Poor President Obama. I 'd like to like the guy, he seems affable enough. Affable? Is that the best we can do? Where'd all that fire go? Where's the leadership he pretended to? There's something there I don't trust. Never have. Agree with Ken Silverstein or whoever it was in Harper's (post note: sorry, it was John MacArthur) who said ages ago the guy was Clinton/DLC all over again, or some such. Changed his tune too often during the campaign, along the margins, then entire paragraphs, until he stuck that flag pin in his lapel and it was all over. Me, I voted for the one man who never, ever lied to me. Who for years honored me as a citizen by never assuming I'd prefer a fairy tale to the truth. Yes, I'll admit it was tempting to vote for the first - half - black president, but I realized that was a kind of hubris in itself, wasn't it?

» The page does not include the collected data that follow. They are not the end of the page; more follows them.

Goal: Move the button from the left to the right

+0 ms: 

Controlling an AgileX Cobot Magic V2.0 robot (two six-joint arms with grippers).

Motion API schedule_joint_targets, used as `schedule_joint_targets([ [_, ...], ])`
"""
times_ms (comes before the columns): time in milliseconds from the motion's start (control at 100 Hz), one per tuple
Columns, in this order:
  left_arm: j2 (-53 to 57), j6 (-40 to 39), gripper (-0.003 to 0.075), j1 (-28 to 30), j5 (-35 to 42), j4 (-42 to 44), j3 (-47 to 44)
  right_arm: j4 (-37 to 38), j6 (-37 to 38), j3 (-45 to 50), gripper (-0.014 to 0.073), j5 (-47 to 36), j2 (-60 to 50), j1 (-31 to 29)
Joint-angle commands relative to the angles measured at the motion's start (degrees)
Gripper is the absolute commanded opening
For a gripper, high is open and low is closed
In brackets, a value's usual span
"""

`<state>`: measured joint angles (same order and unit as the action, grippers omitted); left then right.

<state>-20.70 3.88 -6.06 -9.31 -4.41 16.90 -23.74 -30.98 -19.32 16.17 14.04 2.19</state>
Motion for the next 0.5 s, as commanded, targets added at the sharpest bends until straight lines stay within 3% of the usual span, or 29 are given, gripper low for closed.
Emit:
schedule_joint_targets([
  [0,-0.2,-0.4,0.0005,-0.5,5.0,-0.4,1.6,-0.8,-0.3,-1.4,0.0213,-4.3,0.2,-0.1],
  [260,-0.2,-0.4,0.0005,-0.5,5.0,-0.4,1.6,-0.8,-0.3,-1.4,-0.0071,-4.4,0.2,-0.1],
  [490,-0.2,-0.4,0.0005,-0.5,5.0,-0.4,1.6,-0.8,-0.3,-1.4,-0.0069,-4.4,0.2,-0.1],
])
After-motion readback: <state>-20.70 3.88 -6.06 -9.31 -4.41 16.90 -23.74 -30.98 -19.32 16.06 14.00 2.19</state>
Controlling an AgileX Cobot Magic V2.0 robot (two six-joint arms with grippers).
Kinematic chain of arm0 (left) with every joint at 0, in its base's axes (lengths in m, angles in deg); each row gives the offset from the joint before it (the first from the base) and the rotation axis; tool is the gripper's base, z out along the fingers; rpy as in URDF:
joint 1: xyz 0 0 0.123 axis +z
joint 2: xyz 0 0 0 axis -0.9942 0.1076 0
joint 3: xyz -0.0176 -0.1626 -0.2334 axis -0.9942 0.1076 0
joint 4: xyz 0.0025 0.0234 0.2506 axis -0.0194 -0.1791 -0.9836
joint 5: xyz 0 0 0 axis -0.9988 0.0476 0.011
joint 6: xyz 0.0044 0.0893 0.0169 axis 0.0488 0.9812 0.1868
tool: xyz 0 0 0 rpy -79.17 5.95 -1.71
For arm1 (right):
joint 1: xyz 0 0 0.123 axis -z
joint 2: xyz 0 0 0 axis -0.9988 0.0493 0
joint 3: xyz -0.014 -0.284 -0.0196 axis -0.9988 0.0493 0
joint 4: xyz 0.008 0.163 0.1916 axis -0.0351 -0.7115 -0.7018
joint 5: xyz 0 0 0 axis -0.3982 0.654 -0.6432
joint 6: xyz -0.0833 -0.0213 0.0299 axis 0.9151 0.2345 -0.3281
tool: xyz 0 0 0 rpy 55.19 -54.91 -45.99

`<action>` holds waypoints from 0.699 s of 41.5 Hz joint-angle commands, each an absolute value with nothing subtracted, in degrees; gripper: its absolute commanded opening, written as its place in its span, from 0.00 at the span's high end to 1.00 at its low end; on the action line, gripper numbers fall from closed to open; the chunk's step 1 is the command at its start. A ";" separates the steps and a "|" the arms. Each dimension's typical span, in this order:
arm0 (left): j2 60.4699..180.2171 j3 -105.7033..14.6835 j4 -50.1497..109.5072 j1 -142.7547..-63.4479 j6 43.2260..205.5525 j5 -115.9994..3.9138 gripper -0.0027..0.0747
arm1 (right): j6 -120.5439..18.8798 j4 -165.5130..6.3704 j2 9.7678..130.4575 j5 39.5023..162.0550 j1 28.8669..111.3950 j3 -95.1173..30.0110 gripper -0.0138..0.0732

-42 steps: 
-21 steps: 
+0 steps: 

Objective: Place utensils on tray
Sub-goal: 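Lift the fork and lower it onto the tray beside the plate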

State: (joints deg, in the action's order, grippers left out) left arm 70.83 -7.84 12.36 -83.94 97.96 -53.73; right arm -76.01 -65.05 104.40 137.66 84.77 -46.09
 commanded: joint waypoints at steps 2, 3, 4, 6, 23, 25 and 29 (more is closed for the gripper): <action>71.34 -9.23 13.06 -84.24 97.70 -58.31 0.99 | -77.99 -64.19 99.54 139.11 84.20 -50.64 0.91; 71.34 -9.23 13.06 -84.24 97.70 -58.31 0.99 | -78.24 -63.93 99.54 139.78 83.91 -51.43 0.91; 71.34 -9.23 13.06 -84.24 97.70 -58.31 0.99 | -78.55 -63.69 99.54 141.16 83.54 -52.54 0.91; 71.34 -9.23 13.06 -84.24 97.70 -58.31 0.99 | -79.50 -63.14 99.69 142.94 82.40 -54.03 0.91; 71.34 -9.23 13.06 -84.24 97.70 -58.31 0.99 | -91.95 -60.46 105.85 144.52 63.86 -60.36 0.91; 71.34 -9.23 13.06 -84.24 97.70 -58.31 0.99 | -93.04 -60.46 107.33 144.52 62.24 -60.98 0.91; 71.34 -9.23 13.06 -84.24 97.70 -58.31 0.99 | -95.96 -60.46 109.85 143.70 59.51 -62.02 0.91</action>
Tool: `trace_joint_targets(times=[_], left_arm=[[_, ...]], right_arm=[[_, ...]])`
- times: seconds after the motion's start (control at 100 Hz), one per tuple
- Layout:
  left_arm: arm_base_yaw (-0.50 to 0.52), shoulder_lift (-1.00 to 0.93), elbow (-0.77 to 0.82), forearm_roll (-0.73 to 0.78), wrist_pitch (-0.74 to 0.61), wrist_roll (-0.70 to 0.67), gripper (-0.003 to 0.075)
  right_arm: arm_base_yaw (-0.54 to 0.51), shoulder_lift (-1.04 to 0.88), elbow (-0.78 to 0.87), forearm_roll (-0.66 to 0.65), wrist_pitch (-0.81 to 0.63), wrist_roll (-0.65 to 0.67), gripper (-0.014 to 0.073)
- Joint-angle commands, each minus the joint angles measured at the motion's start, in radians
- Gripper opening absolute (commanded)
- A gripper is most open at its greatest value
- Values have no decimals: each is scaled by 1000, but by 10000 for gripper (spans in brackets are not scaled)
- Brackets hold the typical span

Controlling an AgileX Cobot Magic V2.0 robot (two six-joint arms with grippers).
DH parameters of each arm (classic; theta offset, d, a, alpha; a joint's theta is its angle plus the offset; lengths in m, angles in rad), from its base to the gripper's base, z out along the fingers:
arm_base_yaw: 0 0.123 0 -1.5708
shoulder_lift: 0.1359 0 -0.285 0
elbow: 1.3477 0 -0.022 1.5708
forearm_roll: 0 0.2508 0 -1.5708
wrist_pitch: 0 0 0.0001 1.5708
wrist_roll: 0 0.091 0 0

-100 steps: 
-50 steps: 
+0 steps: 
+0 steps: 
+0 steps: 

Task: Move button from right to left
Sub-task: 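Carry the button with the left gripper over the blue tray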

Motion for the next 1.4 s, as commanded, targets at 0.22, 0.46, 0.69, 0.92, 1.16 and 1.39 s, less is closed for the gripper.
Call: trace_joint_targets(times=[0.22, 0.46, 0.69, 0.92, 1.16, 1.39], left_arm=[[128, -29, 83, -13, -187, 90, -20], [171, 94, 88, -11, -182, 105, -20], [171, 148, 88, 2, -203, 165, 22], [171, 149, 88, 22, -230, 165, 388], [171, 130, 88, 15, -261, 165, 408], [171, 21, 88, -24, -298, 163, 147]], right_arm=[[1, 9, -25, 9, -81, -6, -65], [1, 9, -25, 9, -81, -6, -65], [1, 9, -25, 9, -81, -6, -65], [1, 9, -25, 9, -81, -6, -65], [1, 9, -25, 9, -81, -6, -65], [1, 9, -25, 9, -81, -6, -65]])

Thinking we could put the past behind us with one lousy vote after so much damage had been done, the ghettos worse than ever. And choosing Rahm.. well that's just too big a disappointment to believe. Rahm and half of Wall Street running the show? The foxes aren't just guarding the henhouse now. Like Hutus, they've hacked the hens to pieces and are feasting on barbeque of the remains.
For pity's sake, the Dems have enough votes to nominate another genuine liberal light to replace Stevens. The ONLY justice who saw clearly in 2000 and was brave enough to cry foul with a loud voice. I wanna know what Kagan's view of Bush v Gore was. You think anyone will ask her that? Doubt it. Whether she has the legal mettle to impress progressives really hinges on her view of that one decision. Can she see the forest for the trees? THAT is the question. Bush v. Gore is NOT settled law, so it's fair game for the Judiciary committee. The majority opinion themselves said that decision was NOT to be understood as setting any precedent. ('Scuse me, folks, but isn't that your JOB? Your stated Constitutional function?)
I don't care if Kagan's fun to play poker with. People voted for Bush cause they thought he'd be fun to drink with. Well, in a nation of people addicted to one thing or another, it's a no brainer that half of them will vote for a fellow addict. And what will we get? A consensus builder? Please. This is a sellout; The Bland leading The Bland. Obama's forte.
I feel today as a woman scorned, and you know what they say about us.
A rapper whose name i've forgotten said: Wars are won by those who endure.
Who here will endure? What will be the quality of what remains?
I believe I've worn you out today. The good news I mentioned upstairs will just have to wait.